Each notify event arrives as its own message:

{:fs_notify_event, %FsNotify.Event{kind: kind, detail: detail, paths: paths}}
  • kind — top-level category: :any | :access | :create | :modify | :remove | :other.

  • detail — notify sub-kind under kind: a bare atom (:file, :folder, :read, :any, :other) or a {group, sub} tuple ({:data, :content}, {:metadata, :write_time}, {:name, :both}, {:open, :write}, {:close, :read}). See FsNotify.Event.
  • paths — affected paths as binaries; a reconciled rename carries [from, to].

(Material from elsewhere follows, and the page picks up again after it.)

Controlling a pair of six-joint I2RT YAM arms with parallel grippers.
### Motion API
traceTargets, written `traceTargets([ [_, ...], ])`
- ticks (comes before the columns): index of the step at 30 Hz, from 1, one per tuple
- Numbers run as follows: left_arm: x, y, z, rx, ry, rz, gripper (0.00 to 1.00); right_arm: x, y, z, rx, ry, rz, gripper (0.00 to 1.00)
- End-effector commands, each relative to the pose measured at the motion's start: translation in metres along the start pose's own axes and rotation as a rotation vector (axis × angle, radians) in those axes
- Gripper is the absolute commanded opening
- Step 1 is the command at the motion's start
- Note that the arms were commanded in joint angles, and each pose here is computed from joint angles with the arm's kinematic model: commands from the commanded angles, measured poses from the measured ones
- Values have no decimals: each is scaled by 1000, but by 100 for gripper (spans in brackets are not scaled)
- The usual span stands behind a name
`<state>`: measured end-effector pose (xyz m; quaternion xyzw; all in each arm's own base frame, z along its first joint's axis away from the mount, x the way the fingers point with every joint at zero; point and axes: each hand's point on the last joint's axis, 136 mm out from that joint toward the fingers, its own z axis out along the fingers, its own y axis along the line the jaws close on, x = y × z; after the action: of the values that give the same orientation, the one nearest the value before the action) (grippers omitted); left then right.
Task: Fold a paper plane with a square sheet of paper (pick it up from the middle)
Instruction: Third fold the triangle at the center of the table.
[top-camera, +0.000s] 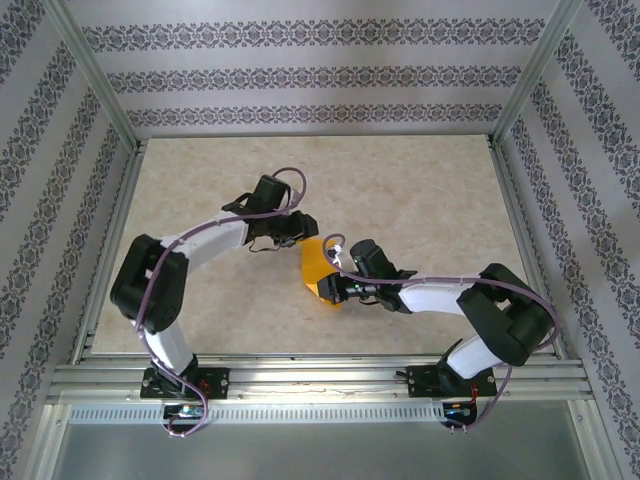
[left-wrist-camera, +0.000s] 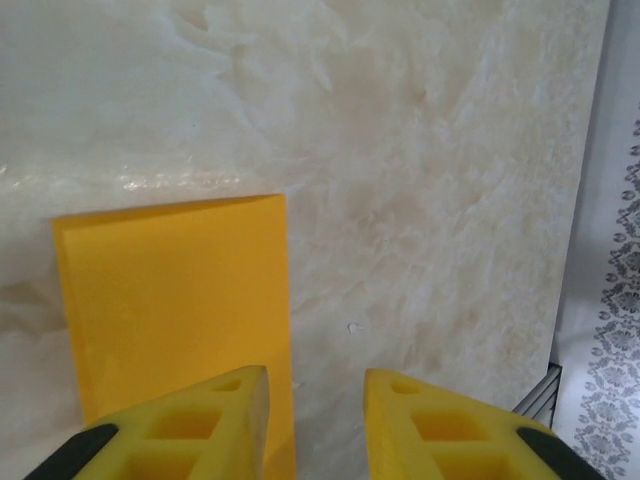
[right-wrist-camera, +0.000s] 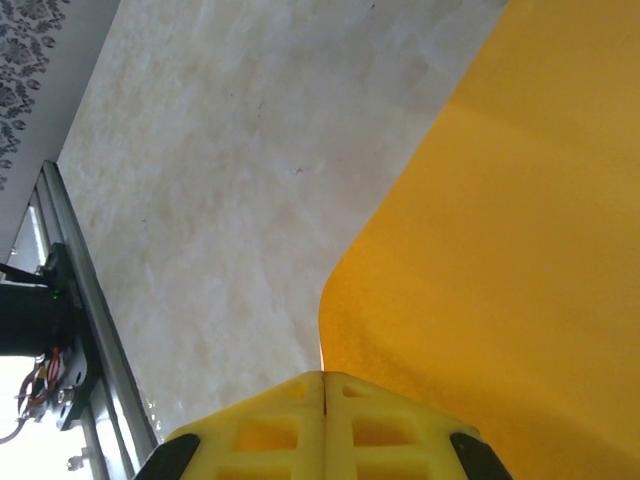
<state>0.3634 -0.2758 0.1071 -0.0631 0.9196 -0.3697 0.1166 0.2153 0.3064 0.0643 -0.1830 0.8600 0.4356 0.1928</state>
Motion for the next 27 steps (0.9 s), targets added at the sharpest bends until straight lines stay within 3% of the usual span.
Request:
traceTargets([
  [1,1,3,18,8,58,20,30,-2,7,2,-55,13,10,0],
  [13,24,49,62,-59,158,-31,29,-4,2,5,-54,20,38,0],
  [27,38,67,67,-86,177,-61,27,-11,-37,0,62,35,115,0],
])
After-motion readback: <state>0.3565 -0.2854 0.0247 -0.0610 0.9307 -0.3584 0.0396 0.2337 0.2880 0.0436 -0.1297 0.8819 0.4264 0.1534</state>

notify reports different event kinds per platform, so do not rely on a specific kind/detail for the same operation across OSes.

Options

OptionDefaultDescription
:recursivetrueWatch subdirectories recursively.
:debounce0Coalesce events over this many ms (notify-rs debouncer); 0 = off.
:backend:recommended:recommended (OS-native) or :poll (portable polling).
:poll_interval0Poll interval (ms) for the :poll backend; 0 = notify default.
:subscribercalling processProcess that receives {:fs_notify_event, ...} messages.

How it works

notify-rs thread  --{:fs_notify_event, %Event{}}-->  subscriber process

The native RecommendedWatcher is held inside a Rustler resource. Events are mapped to %FsNotify.Event{} in Rust and pushed directly to the subscriber, one message per event. With :debounce set, events are coalesced natively via notify-debouncer-full. The resource monitors the subscriber: when it dies (or when the resource is garbage-collected), notify is dropped and the OS watch stops. There is no GenServer in the path — no event-kind filtering or supervision; do that in your own process if you need it.

Development

mix deps.get
mix test          # runs unit + native integration tests (uses real temp dirs)
mix format
mix docs

Releasing

Publishing a GitHub release triggers .github/workflows/release.yml, which cross-compiles the NIFs, attaches them to the release, generates the rustler_precompiled checksum file, and runs mix hex.publish.

Required steps:

  1. Bump the version in mix.exs and native/fs_notify/Cargo.toml (keep them in sync).
  2. Update CHANGELOG.md.
  3. Commit and push to main.
  4. Create the release: gh release create v<version> --generate-notes.

Pushes to main and PRs touching native/** build the targets too (no upload, no publish) to catch cross-compile breakage early.